More importantly, it highlighted a strong appetite across the market to move beyond diagnosis and into practical delivery.
That momentum now provides a strong foundation for the next phase of the programme as industry works together to test, refine and implement the solutions set out in the Roadmap.
Phase 2 of the Coalition will proceed in the summer with the discovery phase, prototyping and implementation. Workstreams will focus on product development, trust and interoperability frameworks, and commercial sustainability models designed to support long-term adoption.

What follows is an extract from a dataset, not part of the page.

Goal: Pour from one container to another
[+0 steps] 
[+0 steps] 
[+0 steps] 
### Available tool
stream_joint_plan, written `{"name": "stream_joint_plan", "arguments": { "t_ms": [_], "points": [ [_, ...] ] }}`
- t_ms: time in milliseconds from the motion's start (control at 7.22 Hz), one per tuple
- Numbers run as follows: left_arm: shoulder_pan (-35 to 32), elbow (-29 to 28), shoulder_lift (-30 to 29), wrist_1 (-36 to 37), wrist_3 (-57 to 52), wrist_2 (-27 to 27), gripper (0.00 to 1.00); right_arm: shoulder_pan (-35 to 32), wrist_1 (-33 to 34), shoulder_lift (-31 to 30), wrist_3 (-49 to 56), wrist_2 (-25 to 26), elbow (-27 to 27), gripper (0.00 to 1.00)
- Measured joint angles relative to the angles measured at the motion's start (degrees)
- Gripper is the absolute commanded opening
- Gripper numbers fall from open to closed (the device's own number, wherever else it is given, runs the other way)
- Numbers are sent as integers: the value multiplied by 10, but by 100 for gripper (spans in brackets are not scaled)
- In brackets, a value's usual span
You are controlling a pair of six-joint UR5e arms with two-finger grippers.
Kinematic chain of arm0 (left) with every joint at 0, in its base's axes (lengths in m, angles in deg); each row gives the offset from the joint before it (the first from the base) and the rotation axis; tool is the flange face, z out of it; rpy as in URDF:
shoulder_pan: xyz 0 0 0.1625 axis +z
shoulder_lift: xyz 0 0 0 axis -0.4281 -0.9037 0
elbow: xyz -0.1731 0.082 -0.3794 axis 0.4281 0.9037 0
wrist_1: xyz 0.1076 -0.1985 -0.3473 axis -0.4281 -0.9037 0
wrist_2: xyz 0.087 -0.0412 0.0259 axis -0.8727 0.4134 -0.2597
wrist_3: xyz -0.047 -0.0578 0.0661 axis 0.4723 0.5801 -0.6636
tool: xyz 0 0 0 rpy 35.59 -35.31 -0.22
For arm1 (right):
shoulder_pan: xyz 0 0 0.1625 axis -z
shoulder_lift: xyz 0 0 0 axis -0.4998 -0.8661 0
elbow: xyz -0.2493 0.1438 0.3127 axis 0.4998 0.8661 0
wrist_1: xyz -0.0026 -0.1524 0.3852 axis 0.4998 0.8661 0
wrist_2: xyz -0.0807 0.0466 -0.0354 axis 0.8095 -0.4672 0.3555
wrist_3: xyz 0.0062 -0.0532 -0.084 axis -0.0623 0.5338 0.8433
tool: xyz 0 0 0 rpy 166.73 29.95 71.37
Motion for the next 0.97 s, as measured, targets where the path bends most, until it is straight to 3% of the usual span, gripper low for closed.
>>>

Participating lenders and mortgage firms will play a central role in shaping and testing these solutions.
BIG OPPORTUNITY
The UK has already demonstrated global leadership in financial innovation through initiatives such as Open Banking. Open Property represents an opportunity to apply those same Smart Data principles to one of the UK’s most important markets.
Modernising the homebuying process is no longer simply a technology ambition. It is increasingly an economic necessity.
The opportunity now is to build a more connected, transparent and efficient property ecosystem that works better for consumers, lenders, brokers and the wider economy alike.